Feed priority when same package is available in multiple feeds

[Sam13]

Applies to all versions of NuGet.exe (v3.3.0 to 4.3.0 RC).

When a package with same id and version exists in different feeds I always assumed that the package source priority is taken from the order of package sources in the NuGet.config.

But that seems not to be true. As far as I understand the code in https://github.com/NuGet/NuGet.Client/blob/dev/src/NuGet.Core/NuGet.PackageManagement/PackageDownloader.cs - GetDownloadResourceResultAsync()
all feeds are queried and the one with the shortest response time wins. Is this correct?

If so - what is the proposed solution to the following problem:
I have a private feed which is listed before the official NuGet.org feed in my NuGet.config. In my private NuGet feed I have a package with id A and version 1.2.3. Now someone else creates another package A, version 1.2.3 and uploads that to the NuGet.org feed. This package has different content than my private package.
With the current behavior of the NuGet.exe it's random which package A is downloaded.

Sure I could try to use a prefix for my private package ids that nobody else may use, but who can guarantee that this id is never used on NuGet.org in future?

By having a priority for the package sources this problem can be solved. Any other ideas?

Thanks in advance

[emgarten]

all feeds are queried and the one with the shortest response time wins. Is this correct?

That is correct, there is no longer a priority for sources, the fastest one wins.

Packages are expected to be unique on the id and version, scenarios where feeds contain different variations of the same id/version are NOT supported.

Sure I could try to use a prefix for my private package ids that nobody else may use, but who can guarantee that this id is never used on NuGet.org in future?

We've looked at addressing this in the past, but currently there is no way to avoid collisions with other servers beyond using your private feeds.

[Sam13]

Thanks @emgarten for the clarification.

So what about introducing an OPTIONAL priority for feeds to solve that problem?
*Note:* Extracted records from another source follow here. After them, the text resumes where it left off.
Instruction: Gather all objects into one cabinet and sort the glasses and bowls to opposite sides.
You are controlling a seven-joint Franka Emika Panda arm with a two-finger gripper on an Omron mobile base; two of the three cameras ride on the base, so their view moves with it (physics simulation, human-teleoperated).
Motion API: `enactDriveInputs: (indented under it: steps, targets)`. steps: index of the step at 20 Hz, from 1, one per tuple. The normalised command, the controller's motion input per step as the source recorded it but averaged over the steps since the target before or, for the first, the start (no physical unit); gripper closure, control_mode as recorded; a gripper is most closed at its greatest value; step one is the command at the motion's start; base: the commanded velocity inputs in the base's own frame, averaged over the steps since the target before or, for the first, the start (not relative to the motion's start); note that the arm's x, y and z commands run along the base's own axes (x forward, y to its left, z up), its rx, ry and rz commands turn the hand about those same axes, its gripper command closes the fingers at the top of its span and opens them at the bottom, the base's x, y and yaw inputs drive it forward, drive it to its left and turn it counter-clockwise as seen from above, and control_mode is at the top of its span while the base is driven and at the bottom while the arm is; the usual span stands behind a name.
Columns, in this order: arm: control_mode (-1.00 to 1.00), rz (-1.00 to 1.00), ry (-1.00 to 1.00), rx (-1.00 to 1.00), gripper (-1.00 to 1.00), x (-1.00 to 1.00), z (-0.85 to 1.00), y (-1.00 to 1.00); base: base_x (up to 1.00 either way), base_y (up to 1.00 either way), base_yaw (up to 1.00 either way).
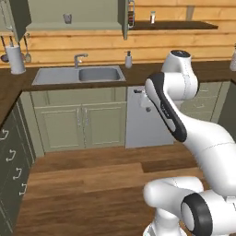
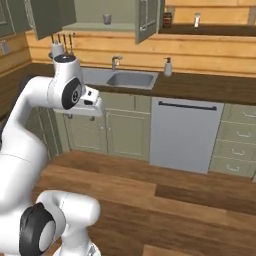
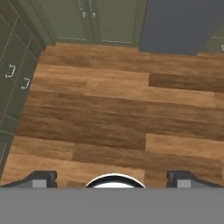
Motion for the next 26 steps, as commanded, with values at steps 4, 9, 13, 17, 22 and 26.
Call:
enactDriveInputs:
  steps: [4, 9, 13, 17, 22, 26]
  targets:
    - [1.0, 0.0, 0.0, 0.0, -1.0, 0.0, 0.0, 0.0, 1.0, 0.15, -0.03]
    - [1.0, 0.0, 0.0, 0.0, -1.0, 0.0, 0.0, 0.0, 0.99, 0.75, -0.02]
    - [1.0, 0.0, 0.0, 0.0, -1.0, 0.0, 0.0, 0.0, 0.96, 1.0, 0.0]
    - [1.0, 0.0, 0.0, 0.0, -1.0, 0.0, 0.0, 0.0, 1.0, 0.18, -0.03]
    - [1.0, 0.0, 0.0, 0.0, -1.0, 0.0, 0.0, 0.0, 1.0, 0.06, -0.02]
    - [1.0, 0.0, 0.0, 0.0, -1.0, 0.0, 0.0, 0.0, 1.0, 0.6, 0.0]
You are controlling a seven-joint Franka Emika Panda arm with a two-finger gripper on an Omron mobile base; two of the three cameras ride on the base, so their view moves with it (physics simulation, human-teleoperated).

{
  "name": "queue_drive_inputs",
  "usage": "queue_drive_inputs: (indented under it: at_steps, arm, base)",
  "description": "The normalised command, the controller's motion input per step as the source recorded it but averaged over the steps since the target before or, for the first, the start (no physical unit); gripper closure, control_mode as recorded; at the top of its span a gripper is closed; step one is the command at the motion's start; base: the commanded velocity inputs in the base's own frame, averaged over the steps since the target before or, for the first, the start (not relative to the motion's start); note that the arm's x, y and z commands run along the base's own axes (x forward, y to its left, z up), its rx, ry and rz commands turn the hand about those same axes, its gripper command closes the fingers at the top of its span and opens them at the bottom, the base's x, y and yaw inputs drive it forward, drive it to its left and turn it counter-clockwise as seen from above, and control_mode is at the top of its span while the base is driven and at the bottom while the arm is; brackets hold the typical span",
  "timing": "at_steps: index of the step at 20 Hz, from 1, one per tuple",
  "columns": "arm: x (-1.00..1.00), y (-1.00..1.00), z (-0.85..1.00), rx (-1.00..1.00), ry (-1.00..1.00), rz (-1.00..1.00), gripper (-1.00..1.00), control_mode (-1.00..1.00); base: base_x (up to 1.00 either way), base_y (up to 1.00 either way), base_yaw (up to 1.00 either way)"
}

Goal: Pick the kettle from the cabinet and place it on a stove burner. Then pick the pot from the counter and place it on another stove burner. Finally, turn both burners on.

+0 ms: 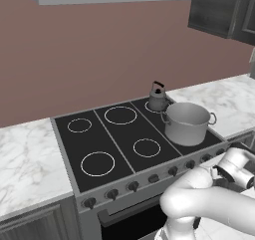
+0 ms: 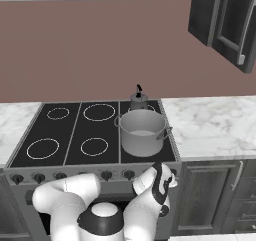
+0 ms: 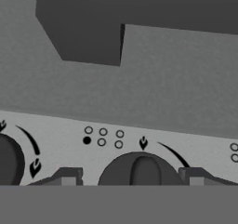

NuGet.config might look like this (assumed that the smallest number is the highest priority):

<packageSources>
	<!-- Internal package source comes before NuGet.org proxy -->	
	<add key="my_private_feed" value="http://internal-server:8081/repository/private_feed1/" priority="1" />
	<add key="cache_nugetorg" value="https://www.nuget.org/api/v2/" priority="2" />
</packageSources> 

The PackageDownloader needs to be adapted that he waits for the download with the highest priority if package sources have different priorities otherwise fastest wins (as it is now)...

[emgarten]

@Sam13 thanks for the suggestion, adding a priority would need to be respected for all places where multiple sources are used including for querying for package metadata to ensure that the right package was found. At this time I don't see this fitting into the current client plans which are moving away from ordered sources. My guidance on this is to avoid having different packages with the same id/version, or to reconcile these issues before hand by using a single feed where this has already been resolved.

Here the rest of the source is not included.